Moreover, this does not include the cost for researching, drafting and printing the thousands of pieces of legislation submitted by legislators each year, even though most are not taken seriously by the General Assembly. The State budget puts the cost of this Division of Legislative Services at approximately $8.8 million when you deduct the money in this budget which goes for increased building maintenance at the General Assembly Building.

Add those two budget line items together and you get a total in excess of $60 million.

Despite the existence of a Secretary of Technology in the governor's Cabinet, and an entire information technology apparatus in the Executive Branch, the state budget says the Legislative Department also has it's own separate Division of Legislative Automated Services at a cost of more than 6 million per budget cycle.
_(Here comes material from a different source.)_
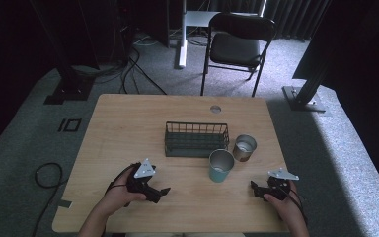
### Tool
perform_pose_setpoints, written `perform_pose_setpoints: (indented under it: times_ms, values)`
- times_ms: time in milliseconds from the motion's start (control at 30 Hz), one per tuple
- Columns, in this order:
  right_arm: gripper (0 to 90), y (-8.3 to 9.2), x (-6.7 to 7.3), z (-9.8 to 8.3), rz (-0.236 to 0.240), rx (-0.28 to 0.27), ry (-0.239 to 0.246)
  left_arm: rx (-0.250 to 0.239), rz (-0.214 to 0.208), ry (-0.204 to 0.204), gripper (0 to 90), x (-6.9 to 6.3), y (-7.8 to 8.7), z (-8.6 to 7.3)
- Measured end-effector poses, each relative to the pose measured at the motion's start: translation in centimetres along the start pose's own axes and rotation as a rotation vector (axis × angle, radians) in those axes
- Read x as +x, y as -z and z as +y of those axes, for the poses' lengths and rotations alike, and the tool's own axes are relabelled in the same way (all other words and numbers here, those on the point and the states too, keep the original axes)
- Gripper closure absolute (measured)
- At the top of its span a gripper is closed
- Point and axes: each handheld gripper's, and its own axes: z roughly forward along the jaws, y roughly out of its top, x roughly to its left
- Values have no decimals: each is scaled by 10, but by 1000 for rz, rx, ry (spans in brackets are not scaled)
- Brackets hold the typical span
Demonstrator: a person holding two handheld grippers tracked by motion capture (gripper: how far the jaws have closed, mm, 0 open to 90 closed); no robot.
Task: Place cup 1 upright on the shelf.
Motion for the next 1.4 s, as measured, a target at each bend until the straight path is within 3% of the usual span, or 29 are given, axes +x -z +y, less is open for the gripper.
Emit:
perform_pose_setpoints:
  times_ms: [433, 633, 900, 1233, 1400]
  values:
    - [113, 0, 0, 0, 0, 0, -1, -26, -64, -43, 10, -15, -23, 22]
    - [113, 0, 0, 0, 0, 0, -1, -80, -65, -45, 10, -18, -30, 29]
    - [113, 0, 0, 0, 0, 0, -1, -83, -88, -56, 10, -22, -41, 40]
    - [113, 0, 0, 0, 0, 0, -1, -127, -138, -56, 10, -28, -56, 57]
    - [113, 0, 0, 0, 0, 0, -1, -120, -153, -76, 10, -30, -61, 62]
The Legislative Department budget also contains roughly $1.35 million for the Virginia Commission on Intergovernmental Cooperation, nearly 1.2 million for the Virginia Crime Commission, about $850,000 for the Joint Commission on Health Care, around $325,000 for the Joint Commission on Technology and Science, roughly $300,000 for the Virginia Housing Study Commission, nearly $300,000 for the Virginia Freedom of Information Advisory Council, even $79,000 for the Commissioners for Promotion of Uniformity of Legislation.

I mention these entities because there also exists in state government numerous other agencies and commissions, to say nothing of individuals, also focusing on many if not most of the these areas. Clearly it is possible to combine some of these entities and thus save a substantial amount of money to be used to protect the delivery of essential services.
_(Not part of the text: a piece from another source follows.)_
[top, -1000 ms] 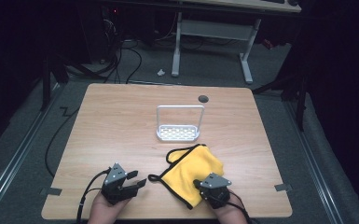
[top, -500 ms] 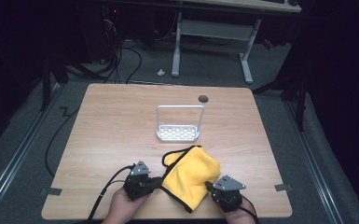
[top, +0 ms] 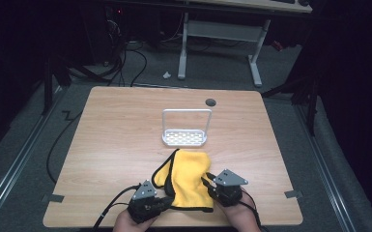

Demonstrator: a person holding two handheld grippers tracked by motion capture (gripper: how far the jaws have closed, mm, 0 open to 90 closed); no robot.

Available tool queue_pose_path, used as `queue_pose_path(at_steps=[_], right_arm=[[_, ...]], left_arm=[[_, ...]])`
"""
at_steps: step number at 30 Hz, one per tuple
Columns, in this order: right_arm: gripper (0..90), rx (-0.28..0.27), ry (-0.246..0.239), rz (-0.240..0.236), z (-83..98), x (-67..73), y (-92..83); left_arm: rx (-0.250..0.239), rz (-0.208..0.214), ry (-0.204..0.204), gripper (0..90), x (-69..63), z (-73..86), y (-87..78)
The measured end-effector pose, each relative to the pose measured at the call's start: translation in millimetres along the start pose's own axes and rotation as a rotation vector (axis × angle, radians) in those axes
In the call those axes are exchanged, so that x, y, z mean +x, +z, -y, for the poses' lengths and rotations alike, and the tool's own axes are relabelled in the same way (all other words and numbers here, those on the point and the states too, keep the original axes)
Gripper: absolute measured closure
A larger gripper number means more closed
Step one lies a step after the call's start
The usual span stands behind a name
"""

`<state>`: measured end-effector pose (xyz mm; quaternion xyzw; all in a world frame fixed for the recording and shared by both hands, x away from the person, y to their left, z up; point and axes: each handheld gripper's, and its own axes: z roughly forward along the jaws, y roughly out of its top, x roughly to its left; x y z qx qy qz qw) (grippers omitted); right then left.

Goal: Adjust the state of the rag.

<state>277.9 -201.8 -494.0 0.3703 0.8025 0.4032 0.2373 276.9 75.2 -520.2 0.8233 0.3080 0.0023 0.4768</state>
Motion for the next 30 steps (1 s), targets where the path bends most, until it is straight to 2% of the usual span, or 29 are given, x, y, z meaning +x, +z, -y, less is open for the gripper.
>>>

Conclusion: General Assembly spending is out of control. I am not alone in this thinking either. Last week, Lt. Gov. Kaine announced that he was not going to take the $32,400 made available to his office every budget cycle for the supposed "reimbursement" of expenses: money given to the lieutenant governor without his having to document any such expenses.

Kaine should be applauded for his precedent-setting act of fiscal responsibility and accountability. A close reading of this budget item also says the Speaker of the House of Delegates likewise gets this same amount of undocumented expense money. But to date, Speaker Bill Howell has not said whether he will follow the lieutenant governor's example.

Atty. Gen. Kilgore has announced that he will now be the first attorney general to only take money for documented expenses, and thus reject the way the legislators take money allocated for reimbursed expenses without providing any proof that they did in fact have such expenses.

Mr. Kilgore should also be praised for taking this unprecedented step.

Gov. Warner has announced that instead of hiring someone to fill the vacancy created by the resignation of his policy chief, he is going to assign her former duties to the counsel to the governor. He, too, accepts the premise that I and others have advocating: there is plenty of opportunity to merge functions. This will save money, and improve efficiency.

Bottom line: The General Assembly's $120 million budget can be cut by 10 percent or more, roughly the size being talked about by the state's Secretary of Finance in terms of average line item budget cuts for many other state activities.

In that regard, the same amount -- in my judgment -- can and should be cut from the nearly $4.9 million allocated to operate the governor's office, the $850,000 given to the Office of Lieutenant Governor and roughly 48.5 million in the budget for the attorney general.

It would be a terrible mistake for the politically powerful to believe they can exclude themselves from carrying their fair burden of the "shared sacrifice" they say is necessary.